With this kind of economic muscle, the TPP would change the international economic landscape–for everyone.
So exactly what are the provisions of the agreement? There are a few U. S. elected representatives who would like to know the answer to that. For example, Senator Ron Wyden said, “The majority of Congress is being kept in the dark as to the substance of the TPP negotiations…”
I know that import and export restrictions would likely mean a net increase in prices for some domestic products. I know that food labeling and environmental laws would be affected–as would labor laws and wage standards. I know this because these issues are being addressed in the pact. But I don’t know exactly what the stipulations would be. As Mr. Wilson, the former Australian policy director said, I’m merely shadow boxing.
A while back WikiLeaks managed to let out the draft copy of just one of 30 chapters in this agreement, the chapter that deals with intellectual property rights. From this leak, a few objectives of the TPP negotiators were revealed. Among the provisions included in the draft were weakened standards for patentability (making it easier for companies to patent ideas); increased copyright restrictions (making terms of copyright longer and penalties for violation more severe); and strengthening drug patents (so that generics would effectively be less available to poor populations). As one commentator has suggested, TPP looks like SOPA on steroids.
It’s obvious that while the TPP is marketed as a “free trade” agreement, nothing in the pact–or at least the parts that have been leaked so far–increases freedom for anyone but large corporate entities. The provisions of the pact would also give freedom to governments, more freedom to enforce laws that punish those who violate the pact’s provisions.

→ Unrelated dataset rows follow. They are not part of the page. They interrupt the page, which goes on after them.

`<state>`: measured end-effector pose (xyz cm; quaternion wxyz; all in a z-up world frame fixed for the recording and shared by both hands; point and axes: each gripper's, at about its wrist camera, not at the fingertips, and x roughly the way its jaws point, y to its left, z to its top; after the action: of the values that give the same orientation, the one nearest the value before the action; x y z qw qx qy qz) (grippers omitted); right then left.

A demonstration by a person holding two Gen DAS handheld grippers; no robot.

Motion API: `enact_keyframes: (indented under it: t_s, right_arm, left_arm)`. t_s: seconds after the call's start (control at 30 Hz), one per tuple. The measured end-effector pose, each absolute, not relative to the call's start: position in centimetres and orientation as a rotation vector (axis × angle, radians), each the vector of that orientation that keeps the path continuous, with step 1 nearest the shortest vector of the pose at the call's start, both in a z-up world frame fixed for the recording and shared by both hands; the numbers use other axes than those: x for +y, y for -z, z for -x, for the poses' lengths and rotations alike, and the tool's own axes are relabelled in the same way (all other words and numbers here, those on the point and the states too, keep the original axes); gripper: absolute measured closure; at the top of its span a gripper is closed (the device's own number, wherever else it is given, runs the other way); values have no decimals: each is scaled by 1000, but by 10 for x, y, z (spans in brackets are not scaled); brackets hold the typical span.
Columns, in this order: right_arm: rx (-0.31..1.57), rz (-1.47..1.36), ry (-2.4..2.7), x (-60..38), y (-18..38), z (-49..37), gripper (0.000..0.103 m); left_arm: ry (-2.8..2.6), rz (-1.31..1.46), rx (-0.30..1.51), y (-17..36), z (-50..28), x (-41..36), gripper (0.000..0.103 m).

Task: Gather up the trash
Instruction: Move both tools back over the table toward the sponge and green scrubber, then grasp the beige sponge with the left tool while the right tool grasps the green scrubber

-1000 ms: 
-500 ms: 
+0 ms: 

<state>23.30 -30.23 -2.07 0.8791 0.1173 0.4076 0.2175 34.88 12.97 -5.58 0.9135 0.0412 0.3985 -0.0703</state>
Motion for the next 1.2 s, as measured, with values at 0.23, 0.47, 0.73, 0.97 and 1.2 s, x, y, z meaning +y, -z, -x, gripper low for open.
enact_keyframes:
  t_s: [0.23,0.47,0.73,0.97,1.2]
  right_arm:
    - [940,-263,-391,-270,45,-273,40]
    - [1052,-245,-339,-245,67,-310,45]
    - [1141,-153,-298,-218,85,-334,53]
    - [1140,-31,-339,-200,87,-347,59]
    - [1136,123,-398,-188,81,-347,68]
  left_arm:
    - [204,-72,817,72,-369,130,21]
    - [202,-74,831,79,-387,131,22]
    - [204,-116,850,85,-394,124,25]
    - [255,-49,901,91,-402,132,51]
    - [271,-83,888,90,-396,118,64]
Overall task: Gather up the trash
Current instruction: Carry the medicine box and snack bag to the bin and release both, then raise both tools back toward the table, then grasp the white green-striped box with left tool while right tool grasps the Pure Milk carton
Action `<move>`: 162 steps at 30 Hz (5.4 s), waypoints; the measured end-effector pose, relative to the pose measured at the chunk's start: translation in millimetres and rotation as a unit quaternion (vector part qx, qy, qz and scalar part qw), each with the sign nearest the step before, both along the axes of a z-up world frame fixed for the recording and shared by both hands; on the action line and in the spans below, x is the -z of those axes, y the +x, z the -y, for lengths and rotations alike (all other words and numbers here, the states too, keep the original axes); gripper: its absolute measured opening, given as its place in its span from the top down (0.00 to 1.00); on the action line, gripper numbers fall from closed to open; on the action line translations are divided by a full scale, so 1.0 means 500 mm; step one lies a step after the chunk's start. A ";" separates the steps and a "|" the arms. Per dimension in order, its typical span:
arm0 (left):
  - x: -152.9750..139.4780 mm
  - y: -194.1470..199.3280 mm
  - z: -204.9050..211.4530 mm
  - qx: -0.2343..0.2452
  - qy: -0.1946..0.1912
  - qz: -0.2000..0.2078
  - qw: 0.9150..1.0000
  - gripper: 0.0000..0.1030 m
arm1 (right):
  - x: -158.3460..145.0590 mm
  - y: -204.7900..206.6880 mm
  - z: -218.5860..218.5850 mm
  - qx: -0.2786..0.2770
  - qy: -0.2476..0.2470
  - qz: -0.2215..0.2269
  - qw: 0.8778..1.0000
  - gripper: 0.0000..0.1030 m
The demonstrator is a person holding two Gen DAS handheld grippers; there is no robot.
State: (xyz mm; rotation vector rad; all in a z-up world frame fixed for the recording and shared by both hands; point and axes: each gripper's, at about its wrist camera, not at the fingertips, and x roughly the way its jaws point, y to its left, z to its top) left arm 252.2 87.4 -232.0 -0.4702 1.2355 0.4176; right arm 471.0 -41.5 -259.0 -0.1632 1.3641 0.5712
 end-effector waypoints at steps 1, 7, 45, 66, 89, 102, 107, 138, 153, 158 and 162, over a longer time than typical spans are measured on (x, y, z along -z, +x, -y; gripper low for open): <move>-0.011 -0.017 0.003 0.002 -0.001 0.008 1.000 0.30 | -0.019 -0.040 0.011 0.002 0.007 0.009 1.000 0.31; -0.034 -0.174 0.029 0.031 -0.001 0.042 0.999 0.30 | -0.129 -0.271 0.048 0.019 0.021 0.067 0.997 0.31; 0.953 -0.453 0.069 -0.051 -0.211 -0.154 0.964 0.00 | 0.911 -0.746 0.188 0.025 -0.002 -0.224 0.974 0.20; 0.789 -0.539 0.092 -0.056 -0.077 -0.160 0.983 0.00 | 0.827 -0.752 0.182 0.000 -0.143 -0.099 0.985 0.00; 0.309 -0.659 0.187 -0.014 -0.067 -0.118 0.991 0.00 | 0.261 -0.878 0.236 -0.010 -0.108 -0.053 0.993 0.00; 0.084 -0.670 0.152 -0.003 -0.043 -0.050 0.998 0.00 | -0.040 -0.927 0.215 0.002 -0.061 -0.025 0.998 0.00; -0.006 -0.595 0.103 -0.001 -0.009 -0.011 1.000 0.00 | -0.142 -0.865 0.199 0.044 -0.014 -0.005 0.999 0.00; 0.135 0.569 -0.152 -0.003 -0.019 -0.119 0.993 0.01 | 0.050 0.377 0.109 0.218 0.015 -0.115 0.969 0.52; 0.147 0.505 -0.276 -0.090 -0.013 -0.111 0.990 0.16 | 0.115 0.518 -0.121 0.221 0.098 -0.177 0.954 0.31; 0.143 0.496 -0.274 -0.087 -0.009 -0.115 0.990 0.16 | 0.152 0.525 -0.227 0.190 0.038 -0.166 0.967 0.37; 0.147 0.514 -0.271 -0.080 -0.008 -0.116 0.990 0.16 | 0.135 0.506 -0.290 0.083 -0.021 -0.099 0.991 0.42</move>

Although the TPP will affect virtually ever aspect of commerce, it has been given a “pass” by Congress; a bi-partisan Congressional committee approved it last month to be “fast tracked” for passage. This means, if the whole Congress endorses fast track status, there will be a limited period for review, restricted debate, no opportunity to amend and, finally, a strict up or down vote (simple majority required for passage).
The U. S. has been negotiating the TPP since 2008. Provisions and discussions have been hidden–hidden even from members of Congress. The few provisions that have been learned are alarming many. In addition to the violations of personal liberty that seem to be tucked into this agreement, there is the issue of sovereignty; the authority of the TPP would take precedence over domestic law.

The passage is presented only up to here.